INSTRUCTIONS TO FOLLOW
Count the lines below that hold "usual". Give the number without comment.

SUPPLIED INFORMATION
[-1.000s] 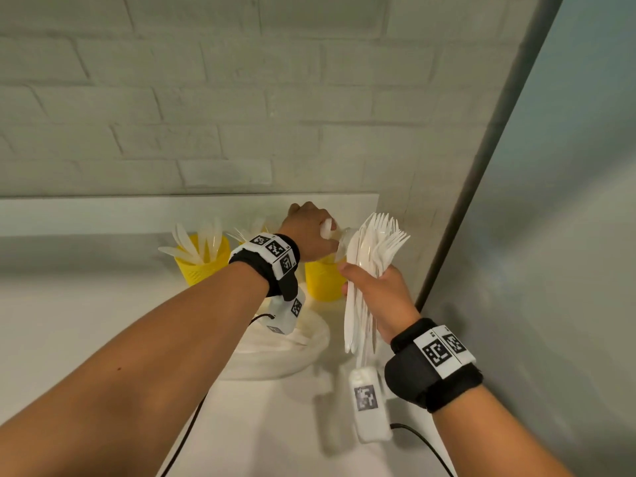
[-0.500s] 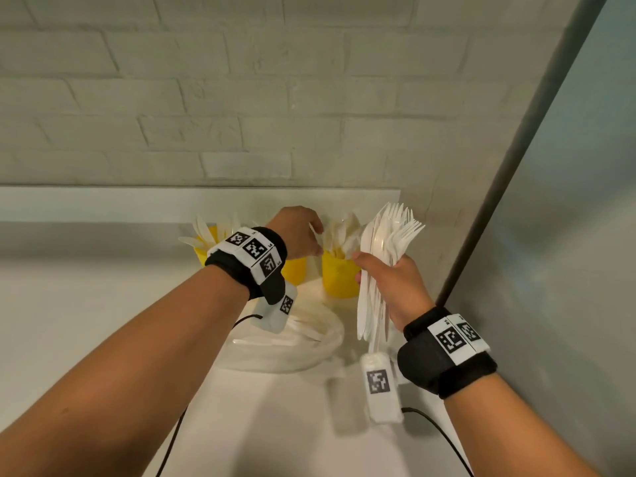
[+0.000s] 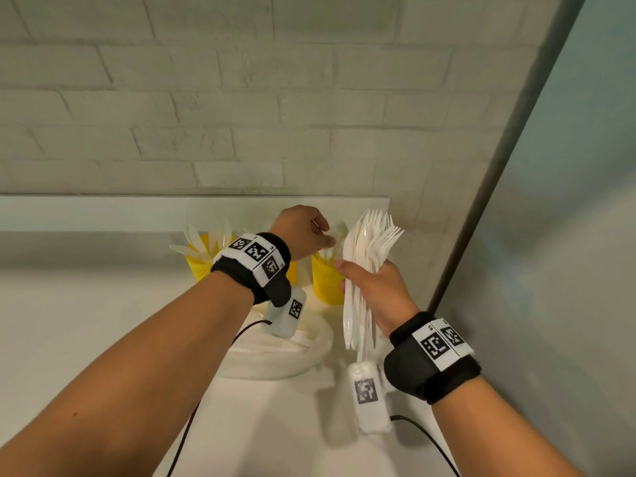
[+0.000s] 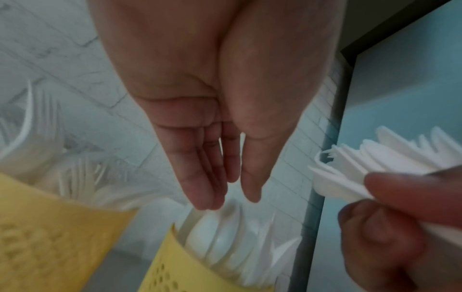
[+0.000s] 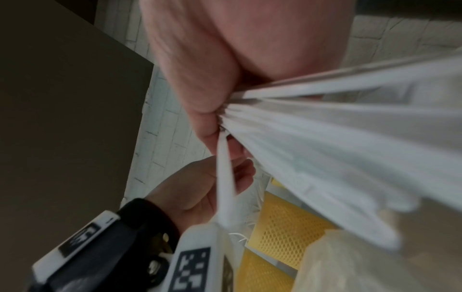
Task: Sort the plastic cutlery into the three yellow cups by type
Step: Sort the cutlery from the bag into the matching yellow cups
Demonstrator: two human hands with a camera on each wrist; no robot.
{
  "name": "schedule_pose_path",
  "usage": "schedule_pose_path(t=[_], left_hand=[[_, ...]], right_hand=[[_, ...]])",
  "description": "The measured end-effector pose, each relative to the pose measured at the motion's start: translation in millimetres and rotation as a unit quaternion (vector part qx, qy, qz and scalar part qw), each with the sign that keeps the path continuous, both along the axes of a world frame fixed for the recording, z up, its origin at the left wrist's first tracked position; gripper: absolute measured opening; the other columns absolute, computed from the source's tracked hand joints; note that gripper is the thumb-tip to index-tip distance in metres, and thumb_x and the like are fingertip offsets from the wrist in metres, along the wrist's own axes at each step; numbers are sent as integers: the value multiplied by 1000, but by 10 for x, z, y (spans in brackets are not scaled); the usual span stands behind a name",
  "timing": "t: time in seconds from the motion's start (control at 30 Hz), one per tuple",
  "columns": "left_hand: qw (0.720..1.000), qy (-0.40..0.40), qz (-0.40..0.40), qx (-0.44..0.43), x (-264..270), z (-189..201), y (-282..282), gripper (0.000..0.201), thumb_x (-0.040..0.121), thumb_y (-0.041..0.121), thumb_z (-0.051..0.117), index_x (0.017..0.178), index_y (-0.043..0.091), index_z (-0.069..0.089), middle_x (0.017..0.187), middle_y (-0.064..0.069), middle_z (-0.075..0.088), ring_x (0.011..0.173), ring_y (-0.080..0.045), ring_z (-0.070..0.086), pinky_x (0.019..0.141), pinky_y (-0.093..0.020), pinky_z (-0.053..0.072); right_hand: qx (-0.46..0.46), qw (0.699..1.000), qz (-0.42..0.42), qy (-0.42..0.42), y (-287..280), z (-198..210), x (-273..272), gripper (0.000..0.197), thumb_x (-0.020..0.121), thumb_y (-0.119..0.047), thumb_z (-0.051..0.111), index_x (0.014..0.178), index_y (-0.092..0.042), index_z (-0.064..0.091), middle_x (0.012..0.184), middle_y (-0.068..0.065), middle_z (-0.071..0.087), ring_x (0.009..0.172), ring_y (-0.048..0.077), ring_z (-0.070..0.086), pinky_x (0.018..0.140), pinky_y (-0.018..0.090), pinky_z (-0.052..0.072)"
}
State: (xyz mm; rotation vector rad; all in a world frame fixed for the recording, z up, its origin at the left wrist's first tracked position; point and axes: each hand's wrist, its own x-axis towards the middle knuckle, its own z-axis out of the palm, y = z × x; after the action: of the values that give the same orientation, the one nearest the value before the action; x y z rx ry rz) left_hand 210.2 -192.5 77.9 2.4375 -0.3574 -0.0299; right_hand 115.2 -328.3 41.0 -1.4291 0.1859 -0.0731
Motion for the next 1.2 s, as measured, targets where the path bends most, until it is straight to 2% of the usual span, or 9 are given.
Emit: schedule_pose_path(t=[0.13,0.23,0.37,0.6,0.77,0.87,0.97,1.07,1.2], left_hand=[[995,-42,7,-89,-340,126,167,25,88,37,65,96,12,67,85,-1,68,72,-16,65,70,-32,58],[980,55,-1,-190,-718,134,247,34,92,43,57,100,10,64,90,-5,72,76,-18,70,68,-33,60],[965,108,1,-239,-1002,-16,334,34,89,44,62,109,17,64,96,-1,70,80,-10,69,64,-25,58],[916,126,38,-379,-1103,-81,674,17,86,16,70,94,7,59,73,-9,58,58,-13,52,50,-21,37],[922,90,37,-374,-1136,-61,831,7,94,16,59,93,12,54,80,-4,68,59,-10,56,59,-23,45],[918,84,61,-381,-1139,-80,885,7,101,16,46,101,8,47,78,-4,64,66,-14,60,69,-26,53],[890,106,92,-434,-1100,-85,949,5,98,7,40,96,9,44,76,-10,52,61,-20,53,58,-27,48],[899,146,74,-405,-1064,-103,964,14,91,26,53,87,13,47,76,-6,48,59,-17,46,55,-29,37],[937,114,38,-327,-1064,-114,952,44,76,40,77,100,7,62,90,-12,71,80,-25,71,73,-43,59]], right_hand=[[5,1000,21,-11,69,50,4,21,82,-18,71,101,-11,65,66,2,63,54,10,61,55,26,52],[13,998,48,-29,178,84,11,9,85,-14,66,93,-11,68,66,-3,65,59,12,61,60,29,49],[-32,996,77,-39,373,62,-15,22,86,-2,58,106,-7,68,93,12,72,82,25,68,75,38,56],[-15,980,185,-70,619,38,-198,16,81,-2,69,93,-13,68,68,-3,67,56,8,59,56,22,49],[-23,980,183,-69,706,-10,-219,29,79,-8,73,107,-12,67,96,0,73,87,10,69,75,22,55],[-17,985,166,-51,795,-18,-220,22,77,-8,75,96,-7,66,74,5,64,61,14,60,58,24,50],[-34,989,138,-40,864,-32,-192,28,73,-11,79,93,-3,61,65,9,53,47,12,50,48,23,44],[-66,987,137,-53,964,-4,-191,26,71,-9,80,92,-2,65,66,8,57,49,13,49,49,24,43],[-102,984,132,-60,1090,1,-187,17,73,5,70,85,-7,68,65,9,61,51,15,52,49,27,43]])
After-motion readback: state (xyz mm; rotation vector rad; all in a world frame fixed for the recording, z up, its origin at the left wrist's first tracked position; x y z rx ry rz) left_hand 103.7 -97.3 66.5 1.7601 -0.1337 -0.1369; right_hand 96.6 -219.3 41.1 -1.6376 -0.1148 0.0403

ANSWER AREA
2